En sortant, notre marche a été la même qu’en venant. Nous sommes arrivés au palais de son excellence au milieu d’une foule incroyable de peuple ; on ne voyait que des têtes. La ville est assurément fort peuplée, mais ce n’est pas encore Paris. Il faut que je vous aime bien, d’écrire si long-temps, étant aussi las que je le suis. Les honneurs coûtent cher. J’ai porté la lettre du roi, les Siamois me regardent avec respect ; mais je l’ai portée plus de trois cents pas dans un vase d’or qui pesait cent livres, et j’en suis sur les dents.

M. Constance vient de sortir d’ici ; c’est un maître homme.
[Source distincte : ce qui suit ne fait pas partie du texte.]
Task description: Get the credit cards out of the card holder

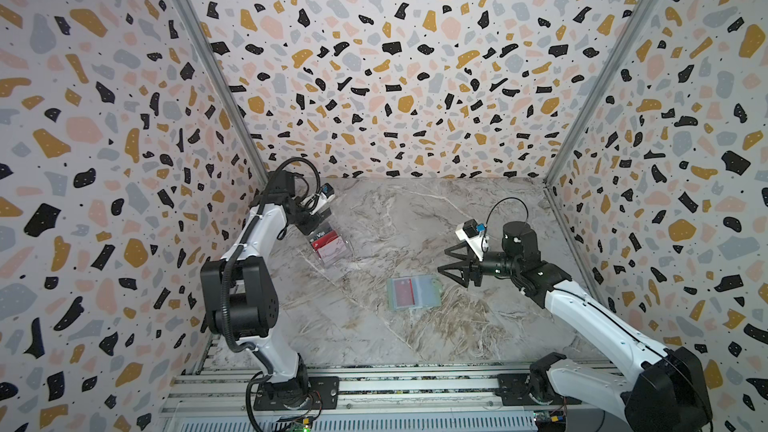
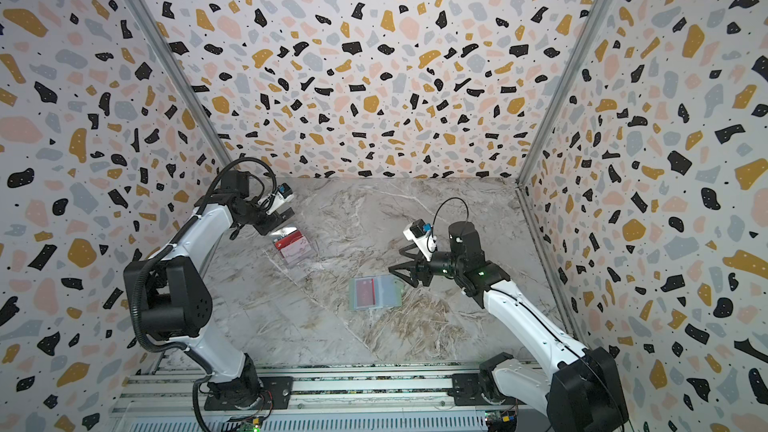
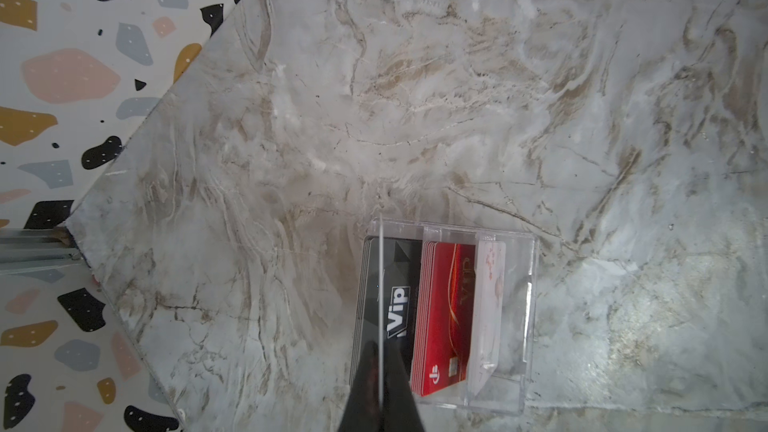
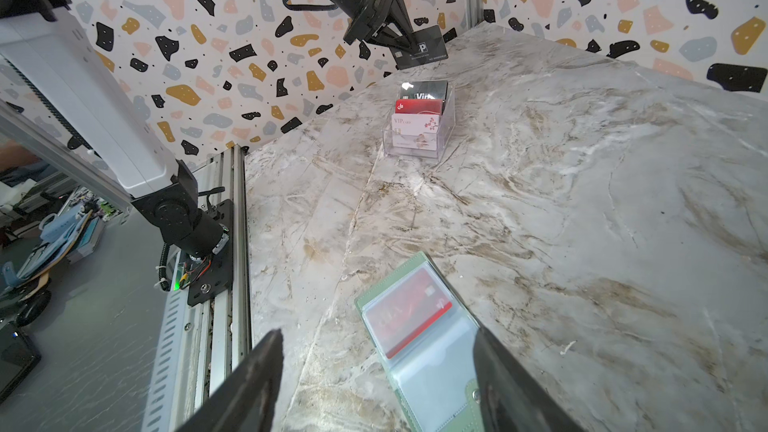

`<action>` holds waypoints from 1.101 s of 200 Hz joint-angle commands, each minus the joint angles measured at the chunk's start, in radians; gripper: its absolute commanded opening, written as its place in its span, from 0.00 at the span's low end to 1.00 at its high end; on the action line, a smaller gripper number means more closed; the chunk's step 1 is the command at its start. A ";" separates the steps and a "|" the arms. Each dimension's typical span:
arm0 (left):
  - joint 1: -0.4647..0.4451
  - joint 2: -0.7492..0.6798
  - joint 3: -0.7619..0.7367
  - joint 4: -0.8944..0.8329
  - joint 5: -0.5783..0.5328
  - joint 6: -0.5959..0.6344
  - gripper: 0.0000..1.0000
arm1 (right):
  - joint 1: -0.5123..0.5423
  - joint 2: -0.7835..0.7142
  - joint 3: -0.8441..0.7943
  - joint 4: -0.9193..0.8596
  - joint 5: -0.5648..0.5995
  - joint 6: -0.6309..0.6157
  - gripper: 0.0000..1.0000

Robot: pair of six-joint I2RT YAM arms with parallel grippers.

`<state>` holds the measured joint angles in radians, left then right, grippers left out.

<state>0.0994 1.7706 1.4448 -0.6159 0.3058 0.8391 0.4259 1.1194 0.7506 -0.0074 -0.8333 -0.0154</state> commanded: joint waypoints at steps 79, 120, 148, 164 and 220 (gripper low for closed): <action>0.017 0.064 0.021 -0.022 0.023 0.084 0.00 | -0.011 0.001 0.007 0.021 -0.024 0.015 0.73; 0.017 0.066 0.005 -0.020 0.003 0.089 0.00 | -0.012 0.002 0.006 0.021 -0.032 0.016 0.73; 0.017 0.072 -0.002 -0.024 -0.002 0.089 0.00 | -0.014 0.003 0.007 0.024 -0.033 0.018 0.73; 0.017 0.072 -0.006 -0.036 0.001 0.088 0.00 | -0.015 0.003 0.007 0.024 -0.035 0.020 0.73; 0.017 0.047 -0.044 -0.040 -0.014 0.095 0.00 | -0.017 0.005 0.004 0.032 -0.040 0.023 0.73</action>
<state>0.1108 1.8404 1.4250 -0.6350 0.3035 0.9230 0.4141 1.1271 0.7506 0.0032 -0.8528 -0.0010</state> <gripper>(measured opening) 0.047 0.727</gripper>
M. l’ambassadeur lui disait qu’il avait été embarrassé en voyant le trône du roi si haut, parce qu’il avait bien résolu de ne point hausser le bras en donnant la lettre, et qu’il aurait été au désespoir de déplaire à Sa Majesté. « Et moi, lui a répondu M. Constance, j’étais encore plus embarrassé : vous n’aviez qu’un roi à contenter, et j’en avais deux. » Il nous a montré, pendant l’audience, le beau-frère du roi de Camboge prosterné comme les autres. « Son excellence, nous disait-il, a les pieds où les frères de roi ont la tête. » En un mot, c’est un drôle qui aurait de l’esprit à Versailles. Il a trouvé les confitures à la française fort bonnes. Bonsoir ; je dors tout debout.

  1. Note wikisource : Audience donnée par le roi de Siam au chevalier de Chaumont, le 18 octobre 1685. L’abbé de Choisy est représenté derrière l’ambassadeur qui offre la lettre de Louis XIV au roi de Siam. L’évêque de Metellopolis est le personnage représenté debout au premier plan à droite. L’aventurier Constance Faulcon est le personnage prosterné qui élève le bras gauche. Gravure en taille-douce de la fin du XVIIe siècle. [Source, Abbé de Choisy, Journal du voyage de Siam, éditions Duchartre et Van Buggenhoudt, 1930, p. 297.]